__TASK__
Check each line below for the word "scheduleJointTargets" and give the count alone.

__DATA FOR THE TASK__
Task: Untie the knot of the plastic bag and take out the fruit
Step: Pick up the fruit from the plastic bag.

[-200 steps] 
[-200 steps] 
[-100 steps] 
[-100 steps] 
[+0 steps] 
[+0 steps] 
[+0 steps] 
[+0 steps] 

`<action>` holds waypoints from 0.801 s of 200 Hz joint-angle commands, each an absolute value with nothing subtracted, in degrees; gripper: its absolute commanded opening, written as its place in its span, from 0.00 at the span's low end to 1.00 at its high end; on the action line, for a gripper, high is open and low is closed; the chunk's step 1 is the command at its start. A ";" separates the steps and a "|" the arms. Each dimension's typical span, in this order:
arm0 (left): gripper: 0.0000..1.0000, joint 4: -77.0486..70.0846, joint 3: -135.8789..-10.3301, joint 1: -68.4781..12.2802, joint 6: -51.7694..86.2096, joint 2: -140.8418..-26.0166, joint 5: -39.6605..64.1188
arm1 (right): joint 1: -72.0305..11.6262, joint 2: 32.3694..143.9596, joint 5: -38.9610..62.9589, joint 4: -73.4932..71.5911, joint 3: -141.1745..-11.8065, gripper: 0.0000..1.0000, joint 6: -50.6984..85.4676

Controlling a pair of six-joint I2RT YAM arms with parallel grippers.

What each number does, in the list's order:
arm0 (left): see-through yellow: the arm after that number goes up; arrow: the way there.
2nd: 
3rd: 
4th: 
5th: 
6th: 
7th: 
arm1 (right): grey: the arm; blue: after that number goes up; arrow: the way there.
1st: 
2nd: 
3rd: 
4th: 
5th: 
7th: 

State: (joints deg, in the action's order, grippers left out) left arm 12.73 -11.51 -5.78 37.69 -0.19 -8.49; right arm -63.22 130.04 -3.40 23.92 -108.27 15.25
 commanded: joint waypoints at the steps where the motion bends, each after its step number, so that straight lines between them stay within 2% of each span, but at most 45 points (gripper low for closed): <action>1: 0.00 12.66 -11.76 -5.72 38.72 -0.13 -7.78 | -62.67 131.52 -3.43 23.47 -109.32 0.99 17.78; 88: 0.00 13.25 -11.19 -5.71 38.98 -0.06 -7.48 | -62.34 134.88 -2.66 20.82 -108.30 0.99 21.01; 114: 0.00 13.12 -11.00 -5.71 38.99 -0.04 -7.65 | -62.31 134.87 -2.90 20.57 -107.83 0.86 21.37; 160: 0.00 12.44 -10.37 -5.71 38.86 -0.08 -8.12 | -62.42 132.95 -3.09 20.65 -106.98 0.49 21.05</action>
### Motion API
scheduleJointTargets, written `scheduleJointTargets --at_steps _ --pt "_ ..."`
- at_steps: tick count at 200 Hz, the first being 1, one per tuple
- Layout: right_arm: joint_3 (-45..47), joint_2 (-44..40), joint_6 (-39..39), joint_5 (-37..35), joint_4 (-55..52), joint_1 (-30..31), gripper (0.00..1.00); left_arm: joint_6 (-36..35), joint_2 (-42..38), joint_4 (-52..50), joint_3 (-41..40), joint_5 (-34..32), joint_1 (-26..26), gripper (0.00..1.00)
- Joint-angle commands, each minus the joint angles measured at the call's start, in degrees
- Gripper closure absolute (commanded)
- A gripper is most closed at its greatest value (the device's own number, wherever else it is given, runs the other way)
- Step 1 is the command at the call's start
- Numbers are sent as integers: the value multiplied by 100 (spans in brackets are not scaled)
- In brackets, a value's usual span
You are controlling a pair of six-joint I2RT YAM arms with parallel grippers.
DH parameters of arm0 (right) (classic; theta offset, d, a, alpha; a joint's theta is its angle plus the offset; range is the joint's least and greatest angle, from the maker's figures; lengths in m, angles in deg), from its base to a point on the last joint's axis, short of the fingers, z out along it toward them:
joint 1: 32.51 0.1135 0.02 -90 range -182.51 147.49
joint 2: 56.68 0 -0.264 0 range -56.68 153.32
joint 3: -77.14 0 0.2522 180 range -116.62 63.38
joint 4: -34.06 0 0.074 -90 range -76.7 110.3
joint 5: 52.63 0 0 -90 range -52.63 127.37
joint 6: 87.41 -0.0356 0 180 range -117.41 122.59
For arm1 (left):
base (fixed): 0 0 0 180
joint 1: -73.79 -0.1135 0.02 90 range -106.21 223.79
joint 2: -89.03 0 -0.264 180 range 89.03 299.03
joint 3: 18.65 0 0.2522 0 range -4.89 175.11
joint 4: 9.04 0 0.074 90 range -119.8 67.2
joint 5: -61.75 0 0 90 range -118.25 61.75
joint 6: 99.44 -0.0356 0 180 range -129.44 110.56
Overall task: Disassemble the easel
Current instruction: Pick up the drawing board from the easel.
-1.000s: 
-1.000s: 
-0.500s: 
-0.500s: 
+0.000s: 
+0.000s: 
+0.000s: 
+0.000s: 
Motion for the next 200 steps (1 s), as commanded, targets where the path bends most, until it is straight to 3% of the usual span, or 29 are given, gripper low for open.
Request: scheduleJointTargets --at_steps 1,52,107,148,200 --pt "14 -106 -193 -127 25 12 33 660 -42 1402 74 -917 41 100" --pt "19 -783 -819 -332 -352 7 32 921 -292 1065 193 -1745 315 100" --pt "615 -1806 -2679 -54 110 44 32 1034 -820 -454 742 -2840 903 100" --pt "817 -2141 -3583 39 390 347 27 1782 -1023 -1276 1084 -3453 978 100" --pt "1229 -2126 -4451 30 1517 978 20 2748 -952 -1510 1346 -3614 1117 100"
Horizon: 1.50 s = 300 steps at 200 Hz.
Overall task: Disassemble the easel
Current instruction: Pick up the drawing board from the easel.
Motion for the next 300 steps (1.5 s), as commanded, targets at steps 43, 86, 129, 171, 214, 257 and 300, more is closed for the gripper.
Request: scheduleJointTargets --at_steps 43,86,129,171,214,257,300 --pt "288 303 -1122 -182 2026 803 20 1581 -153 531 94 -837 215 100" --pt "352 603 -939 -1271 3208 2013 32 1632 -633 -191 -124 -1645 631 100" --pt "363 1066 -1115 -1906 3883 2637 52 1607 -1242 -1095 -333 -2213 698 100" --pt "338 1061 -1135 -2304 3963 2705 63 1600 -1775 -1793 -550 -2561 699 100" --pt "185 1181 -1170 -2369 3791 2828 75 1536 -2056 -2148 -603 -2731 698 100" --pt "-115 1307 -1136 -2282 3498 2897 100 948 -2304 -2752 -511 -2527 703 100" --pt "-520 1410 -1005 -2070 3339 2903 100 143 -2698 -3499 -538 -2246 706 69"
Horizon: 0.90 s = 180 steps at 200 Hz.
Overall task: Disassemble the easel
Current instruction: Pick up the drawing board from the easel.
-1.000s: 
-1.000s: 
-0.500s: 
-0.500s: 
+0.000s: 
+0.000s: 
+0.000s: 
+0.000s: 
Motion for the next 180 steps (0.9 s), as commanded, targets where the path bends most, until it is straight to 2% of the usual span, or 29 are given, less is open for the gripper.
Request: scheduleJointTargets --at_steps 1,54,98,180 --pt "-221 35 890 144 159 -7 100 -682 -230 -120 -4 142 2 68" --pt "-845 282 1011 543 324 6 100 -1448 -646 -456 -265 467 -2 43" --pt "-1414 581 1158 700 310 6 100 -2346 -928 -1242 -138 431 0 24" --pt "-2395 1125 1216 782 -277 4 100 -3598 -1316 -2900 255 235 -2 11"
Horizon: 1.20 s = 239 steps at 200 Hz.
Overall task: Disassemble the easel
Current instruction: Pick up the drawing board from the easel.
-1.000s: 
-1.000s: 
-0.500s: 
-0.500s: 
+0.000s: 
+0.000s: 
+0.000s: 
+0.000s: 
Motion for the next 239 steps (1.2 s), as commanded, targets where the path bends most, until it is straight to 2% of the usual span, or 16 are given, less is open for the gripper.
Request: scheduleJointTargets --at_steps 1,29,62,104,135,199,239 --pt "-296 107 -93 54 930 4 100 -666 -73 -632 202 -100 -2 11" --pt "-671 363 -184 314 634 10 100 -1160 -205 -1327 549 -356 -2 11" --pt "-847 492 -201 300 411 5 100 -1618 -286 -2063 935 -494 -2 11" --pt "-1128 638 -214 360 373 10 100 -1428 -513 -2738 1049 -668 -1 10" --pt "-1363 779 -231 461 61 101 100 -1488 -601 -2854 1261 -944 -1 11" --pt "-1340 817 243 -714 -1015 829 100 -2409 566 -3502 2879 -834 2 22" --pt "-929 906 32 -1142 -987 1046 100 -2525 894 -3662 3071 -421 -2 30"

__RESPONSE TO THIS EXERCISE__
5